The labyrinthine plot is superb, grabbing you by the scruff and not letting go as you uncover the big picture, a snippet at a time, of the age old battle between the Templars and the assassins. The graphics are even more beautiful than last time around, with stunning cut-scenes adding to an already breath-taking in-game vista of visual delights. The sound too is impressive, with decent voice-acting (although the Italian accents do sound a bit like the Dolmio ad after a while). The real winner here, though is the gameplay.
If the original game had one flaw, it was that the missions tended to get repetitive pretty quickly, but the game developers have addressed that this time around, and then some. There is huge variety in the tasks Ezio has to complete, from racing fellow ne’er-do-wells around the rooftops of Florence to serious platform action in exploring massive tombs, creating diversions and, of course, assassinating targets.

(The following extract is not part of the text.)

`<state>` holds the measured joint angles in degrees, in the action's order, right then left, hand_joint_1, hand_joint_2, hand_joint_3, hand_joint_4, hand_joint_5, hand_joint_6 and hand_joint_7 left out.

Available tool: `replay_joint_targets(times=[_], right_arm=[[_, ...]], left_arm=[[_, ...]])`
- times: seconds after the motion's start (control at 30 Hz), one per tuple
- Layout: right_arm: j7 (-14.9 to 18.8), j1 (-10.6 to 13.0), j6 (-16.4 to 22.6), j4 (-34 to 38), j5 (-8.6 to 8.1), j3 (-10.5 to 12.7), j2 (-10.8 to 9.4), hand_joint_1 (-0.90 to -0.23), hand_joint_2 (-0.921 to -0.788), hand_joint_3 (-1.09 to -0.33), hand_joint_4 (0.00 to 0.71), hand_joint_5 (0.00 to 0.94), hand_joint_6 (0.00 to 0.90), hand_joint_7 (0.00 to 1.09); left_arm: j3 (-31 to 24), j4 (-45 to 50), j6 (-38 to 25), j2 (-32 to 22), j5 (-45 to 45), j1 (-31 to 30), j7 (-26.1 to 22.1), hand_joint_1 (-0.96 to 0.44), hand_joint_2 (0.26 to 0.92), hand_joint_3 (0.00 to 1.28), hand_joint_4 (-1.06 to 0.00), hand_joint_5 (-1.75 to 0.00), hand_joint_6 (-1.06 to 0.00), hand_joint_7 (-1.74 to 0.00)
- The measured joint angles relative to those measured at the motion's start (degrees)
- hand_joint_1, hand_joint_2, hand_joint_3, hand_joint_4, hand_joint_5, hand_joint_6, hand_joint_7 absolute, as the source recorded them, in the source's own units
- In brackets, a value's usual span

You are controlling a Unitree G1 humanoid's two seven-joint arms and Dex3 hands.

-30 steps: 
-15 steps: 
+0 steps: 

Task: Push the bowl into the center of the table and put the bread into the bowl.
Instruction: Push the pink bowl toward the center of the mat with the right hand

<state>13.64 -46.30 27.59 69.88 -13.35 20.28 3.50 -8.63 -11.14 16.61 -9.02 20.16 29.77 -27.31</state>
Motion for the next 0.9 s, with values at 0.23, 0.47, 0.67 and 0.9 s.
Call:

The playing area is huge, and the game’s creators have added in the murky world of finance: Ezio can amass a fortune as he goes, upgrading his weapons, armour and even his newly adopted home town. There are more characters than heretofore, including a young Leonardo da Vinci, and our hero also has the ability to control the actions of groups of natives, from mercenary fighters to courtesans, as he goes about his nefarious work.
The first Assassin’s Creed was a visually stunning, engrossing adventure, and this sequel is bigger, bolder and better in every way. Superb.